For a few years leading up to the reunion of the original Kiss lineup, Peter Criss led a band called Criss. This quartet (rounded out by bassist Mark Montague and guitarists Mike Stone and Mike McLaughlin) released one full-length CD in 1994 titled Cat #1. Ace Frehley played guitar on three tracks: “Bad Attitude”, “Walk The Line” and “Blue Moon Over Brooklyn”. It was fitting that Criss rhymed with Kiss, because this band’s music bore more resemblance to the early Kiss sound and spirit than most of the things Peter’s former band mates had done since 1980. And this was quite surprising, considering how un-Kiss-like Peter’s solo efforts had been. The Catman and his crew rock out loud and hard on this disc, but they do it with plenty of control.
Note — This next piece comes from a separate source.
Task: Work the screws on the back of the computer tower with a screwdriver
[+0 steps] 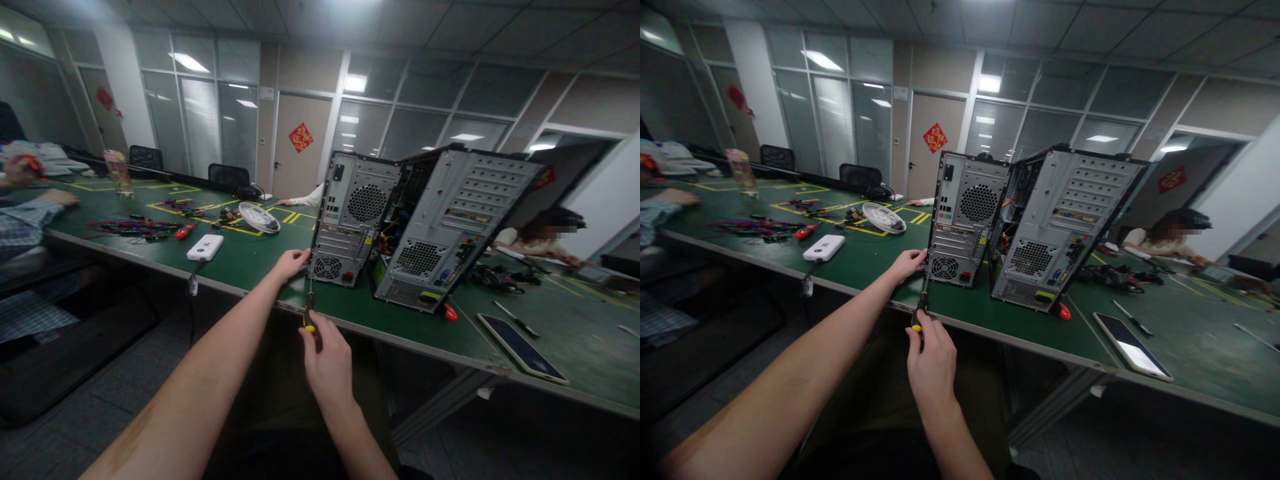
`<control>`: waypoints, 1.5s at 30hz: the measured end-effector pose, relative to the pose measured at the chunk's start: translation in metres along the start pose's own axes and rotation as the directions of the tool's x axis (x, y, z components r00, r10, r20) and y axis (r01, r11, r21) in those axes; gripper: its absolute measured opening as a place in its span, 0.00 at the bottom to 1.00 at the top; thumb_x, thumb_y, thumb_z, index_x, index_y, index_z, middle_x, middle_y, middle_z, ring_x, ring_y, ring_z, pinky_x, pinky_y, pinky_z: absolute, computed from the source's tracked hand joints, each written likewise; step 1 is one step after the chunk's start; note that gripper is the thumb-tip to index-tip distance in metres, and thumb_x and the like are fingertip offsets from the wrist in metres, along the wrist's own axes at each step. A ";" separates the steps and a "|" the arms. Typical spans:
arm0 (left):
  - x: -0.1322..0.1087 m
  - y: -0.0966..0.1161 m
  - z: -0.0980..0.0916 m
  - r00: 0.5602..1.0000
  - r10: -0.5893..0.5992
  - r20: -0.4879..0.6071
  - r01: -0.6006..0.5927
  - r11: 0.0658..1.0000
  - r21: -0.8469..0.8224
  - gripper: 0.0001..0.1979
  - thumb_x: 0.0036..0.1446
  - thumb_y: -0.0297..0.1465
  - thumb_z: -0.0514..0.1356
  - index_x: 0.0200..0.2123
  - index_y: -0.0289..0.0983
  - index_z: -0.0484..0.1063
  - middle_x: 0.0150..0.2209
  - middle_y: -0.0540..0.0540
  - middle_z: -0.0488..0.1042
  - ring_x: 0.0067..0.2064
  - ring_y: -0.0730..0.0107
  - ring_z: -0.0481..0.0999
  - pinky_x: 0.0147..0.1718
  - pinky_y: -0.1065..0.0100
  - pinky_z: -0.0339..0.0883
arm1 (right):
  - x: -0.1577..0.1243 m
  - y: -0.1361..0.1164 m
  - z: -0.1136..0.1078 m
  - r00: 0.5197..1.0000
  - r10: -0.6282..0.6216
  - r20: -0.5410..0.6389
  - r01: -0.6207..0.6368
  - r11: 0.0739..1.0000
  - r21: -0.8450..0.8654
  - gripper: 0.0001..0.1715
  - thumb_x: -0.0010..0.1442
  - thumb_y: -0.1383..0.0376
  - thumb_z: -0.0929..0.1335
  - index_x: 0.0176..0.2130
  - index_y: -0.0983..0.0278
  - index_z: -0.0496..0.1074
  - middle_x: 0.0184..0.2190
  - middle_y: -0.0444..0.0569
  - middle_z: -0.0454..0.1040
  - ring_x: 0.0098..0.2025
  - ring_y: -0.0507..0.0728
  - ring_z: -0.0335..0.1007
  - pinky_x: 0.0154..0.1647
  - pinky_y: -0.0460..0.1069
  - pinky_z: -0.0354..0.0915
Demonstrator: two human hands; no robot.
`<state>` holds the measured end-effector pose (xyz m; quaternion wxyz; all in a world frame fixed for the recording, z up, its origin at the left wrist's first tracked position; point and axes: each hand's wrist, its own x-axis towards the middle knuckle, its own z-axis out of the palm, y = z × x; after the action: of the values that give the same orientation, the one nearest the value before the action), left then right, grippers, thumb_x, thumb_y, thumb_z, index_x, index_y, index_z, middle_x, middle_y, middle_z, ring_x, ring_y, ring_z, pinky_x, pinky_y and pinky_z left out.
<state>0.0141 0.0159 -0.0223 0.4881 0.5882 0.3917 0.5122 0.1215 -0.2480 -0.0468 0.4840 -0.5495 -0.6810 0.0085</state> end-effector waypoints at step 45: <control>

Though it’s a pleasure to hear Frehley play on his tracks, the guitar licks are no less impressive on the other songs. Guitarist Mike Stone (who was later a member of Queensrÿche) also takes on lead vocal duties on two tracks: “We Want You” and “Show Me”, which both recall the hair-band sounds of the ‘80’s. Without trying too hard, Criss and company also offer decent helpings of ‘70’s-style arena metal (“Strike”), mid-tempo melancholia (“Good Times”, “Blue Moon Over Brooklyn”), and just a touch of ‘90’s-style alt-rock (“Down With The Sun”). One complaint: the acoustic version of the hit Kiss ballad “Beth” is unnecessary, and adds nothing new to the song.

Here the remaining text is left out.